Novel Nanochannel-Based Electrochemical miRNA Biosensors for Disease Diagnosis
Micro RNAs (miRNA) are short RNA fragments (19 – 22 nucleotides) that are tasked with the control of gene expression in several physiological processes. Recent studies have associated changes in specific miRNA concentrations in the serum with several diseases, such as cancer, pregnancy disorders, etc. Importantly, these changes are evident at early stages of the diseases, which heralds their use as potential biomarkers for early detection.
Major obstacles restricting their research and application are the extremely low miRNA concentrations in the serum and lack of adequate detection and quantification techniques. The traditional methods of cloning and Northern Blotting lack the required sensitivity, while newer and more sensitive methods such as microarray analysis and RT-PCR, are hindered by the small size of the miRNAs that complicate the analysis. Furthermore, the above methods are labour intensive and require highly specialised skills and facilities.
Hence, there is a strong need for simple and sensitive techniques for miRNA quantification.
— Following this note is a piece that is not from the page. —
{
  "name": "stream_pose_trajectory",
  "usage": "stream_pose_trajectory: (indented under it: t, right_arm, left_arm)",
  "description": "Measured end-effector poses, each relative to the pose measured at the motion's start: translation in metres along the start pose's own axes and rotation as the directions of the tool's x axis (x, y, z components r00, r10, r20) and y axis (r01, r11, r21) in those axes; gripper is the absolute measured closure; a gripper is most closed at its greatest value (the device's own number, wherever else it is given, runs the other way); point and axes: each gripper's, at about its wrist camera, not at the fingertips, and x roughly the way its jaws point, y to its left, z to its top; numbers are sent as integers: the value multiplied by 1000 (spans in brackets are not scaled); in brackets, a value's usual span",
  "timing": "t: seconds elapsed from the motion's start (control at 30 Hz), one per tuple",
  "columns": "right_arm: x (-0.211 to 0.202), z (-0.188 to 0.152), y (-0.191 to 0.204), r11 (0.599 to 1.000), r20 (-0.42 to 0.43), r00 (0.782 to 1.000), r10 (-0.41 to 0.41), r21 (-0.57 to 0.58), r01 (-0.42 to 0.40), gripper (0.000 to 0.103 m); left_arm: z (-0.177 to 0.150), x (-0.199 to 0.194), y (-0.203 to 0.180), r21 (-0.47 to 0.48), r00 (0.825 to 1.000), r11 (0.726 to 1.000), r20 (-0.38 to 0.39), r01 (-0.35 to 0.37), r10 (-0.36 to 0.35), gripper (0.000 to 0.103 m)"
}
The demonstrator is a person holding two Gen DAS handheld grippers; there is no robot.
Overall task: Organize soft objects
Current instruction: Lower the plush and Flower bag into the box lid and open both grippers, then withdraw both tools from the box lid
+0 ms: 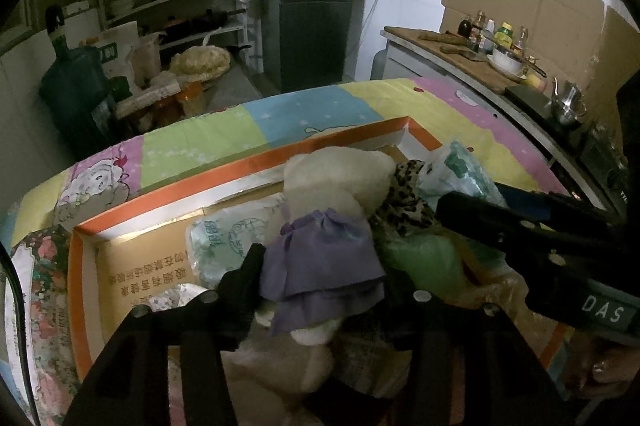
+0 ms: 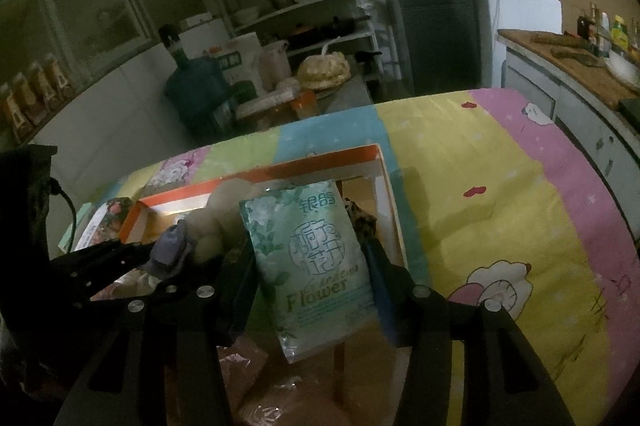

We have developed a novel electrochemical biosensing platform utilising nanoporous membranes, which exploit nanochannel blockage upon analyte binding for sensitive detection (see figure). These biosensors enable simple, sensitive and fast detection of analytes while requiring inexpensive instrumentation and facilities.
The proposed multi-disciplinary study will involve adaptation of our platform for miRNA detection and the testing of various strategies (e.g. polymer amplification) to lower detection limits. The candidate will gain knowledge and experience in working with biomolecules (DNA, PNA, miRNA, etc), nanofabrication, surface functionalisation and characterisation (SEM, FTIR, XPS), latest polymerisation technologies (eATRP) and electrochemical sensing strategies.